■ Required action ■
Transcribe exactly the line that contains "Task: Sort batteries" and each line that comes after it in the material, the last line included, and nothing more.

■ Provided material ■
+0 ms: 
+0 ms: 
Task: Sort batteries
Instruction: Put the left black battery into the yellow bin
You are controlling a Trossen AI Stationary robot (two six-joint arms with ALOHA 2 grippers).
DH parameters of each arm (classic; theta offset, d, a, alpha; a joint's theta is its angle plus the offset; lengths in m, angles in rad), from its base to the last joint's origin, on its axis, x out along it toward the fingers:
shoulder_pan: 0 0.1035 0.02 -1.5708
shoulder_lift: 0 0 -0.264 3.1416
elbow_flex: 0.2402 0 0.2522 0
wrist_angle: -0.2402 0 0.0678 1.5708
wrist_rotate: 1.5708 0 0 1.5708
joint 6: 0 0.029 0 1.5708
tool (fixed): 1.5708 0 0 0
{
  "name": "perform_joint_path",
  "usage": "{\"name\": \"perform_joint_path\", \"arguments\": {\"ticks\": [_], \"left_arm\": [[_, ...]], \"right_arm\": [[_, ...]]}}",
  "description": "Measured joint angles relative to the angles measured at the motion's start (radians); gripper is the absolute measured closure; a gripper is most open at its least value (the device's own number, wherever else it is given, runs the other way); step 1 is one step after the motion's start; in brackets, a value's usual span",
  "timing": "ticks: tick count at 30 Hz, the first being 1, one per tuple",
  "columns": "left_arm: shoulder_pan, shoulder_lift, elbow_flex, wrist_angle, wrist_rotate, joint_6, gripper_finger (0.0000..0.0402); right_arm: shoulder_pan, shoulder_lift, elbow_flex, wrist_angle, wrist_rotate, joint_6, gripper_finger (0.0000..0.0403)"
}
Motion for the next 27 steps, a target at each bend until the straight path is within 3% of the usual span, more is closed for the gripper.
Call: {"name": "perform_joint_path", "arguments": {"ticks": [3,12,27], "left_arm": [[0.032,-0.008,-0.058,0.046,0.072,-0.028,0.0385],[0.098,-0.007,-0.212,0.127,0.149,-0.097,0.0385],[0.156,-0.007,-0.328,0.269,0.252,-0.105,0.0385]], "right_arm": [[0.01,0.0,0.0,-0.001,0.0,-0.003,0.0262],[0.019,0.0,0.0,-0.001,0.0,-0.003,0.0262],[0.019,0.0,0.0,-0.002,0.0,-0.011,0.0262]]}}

■ Exercise answer ■
Task: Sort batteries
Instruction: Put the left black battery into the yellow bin
You are controlling a Trossen AI Stationary robot (two six-joint arms with ALOHA 2 grippers).
DH parameters of each arm (classic; theta offset, d, a, alpha; a joint's theta is its angle plus the offset; lengths in m, angles in rad), from its base to the last joint's origin, on its axis, x out along it toward the fingers:
shoulder_pan: 0 0.1035 0.02 -1.5708
shoulder_lift: 0 0 -0.264 3.1416
elbow_flex: 0.2402 0 0.2522 0
wrist_angle: -0.2402 0 0.0678 1.5708
wrist_rotate: 1.5708 0 0 1.5708
joint 6: 0 0.029 0 1.5708
tool (fixed): 1.5708 0 0 0
{
  "name": "perform_joint_path",
  "usage": "{\"name\": \"perform_joint_path\", \"arguments\": {\"ticks\": [_], \"left_arm\": [[_, ...]], \"right_arm\": [[_, ...]]}}",
  "description": "Measured joint angles relative to the angles measured at the motion's start (radians); gripper is the absolute measured closure; a gripper is most open at its least value (the device's own number, wherever else it is given, runs the other way); step 1 is one step after the motion's start; in brackets, a value's usual span",
  "timing": "ticks: tick count at 30 Hz, the first being 1, one per tuple",
  "columns": "left_arm: shoulder_pan, shoulder_lift, elbow_flex, wrist_angle, wrist_rotate, joint_6, gripper_finger (0.0000..0.0402); right_arm: shoulder_pan, shoulder_lift, elbow_flex, wrist_angle, wrist_rotate, joint_6, gripper_finger (0.0000..0.0403)"
}
Motion for the next 27 steps, a target at each bend until the straight path is within 3% of the usual span, more is closed for the gripper.
Call: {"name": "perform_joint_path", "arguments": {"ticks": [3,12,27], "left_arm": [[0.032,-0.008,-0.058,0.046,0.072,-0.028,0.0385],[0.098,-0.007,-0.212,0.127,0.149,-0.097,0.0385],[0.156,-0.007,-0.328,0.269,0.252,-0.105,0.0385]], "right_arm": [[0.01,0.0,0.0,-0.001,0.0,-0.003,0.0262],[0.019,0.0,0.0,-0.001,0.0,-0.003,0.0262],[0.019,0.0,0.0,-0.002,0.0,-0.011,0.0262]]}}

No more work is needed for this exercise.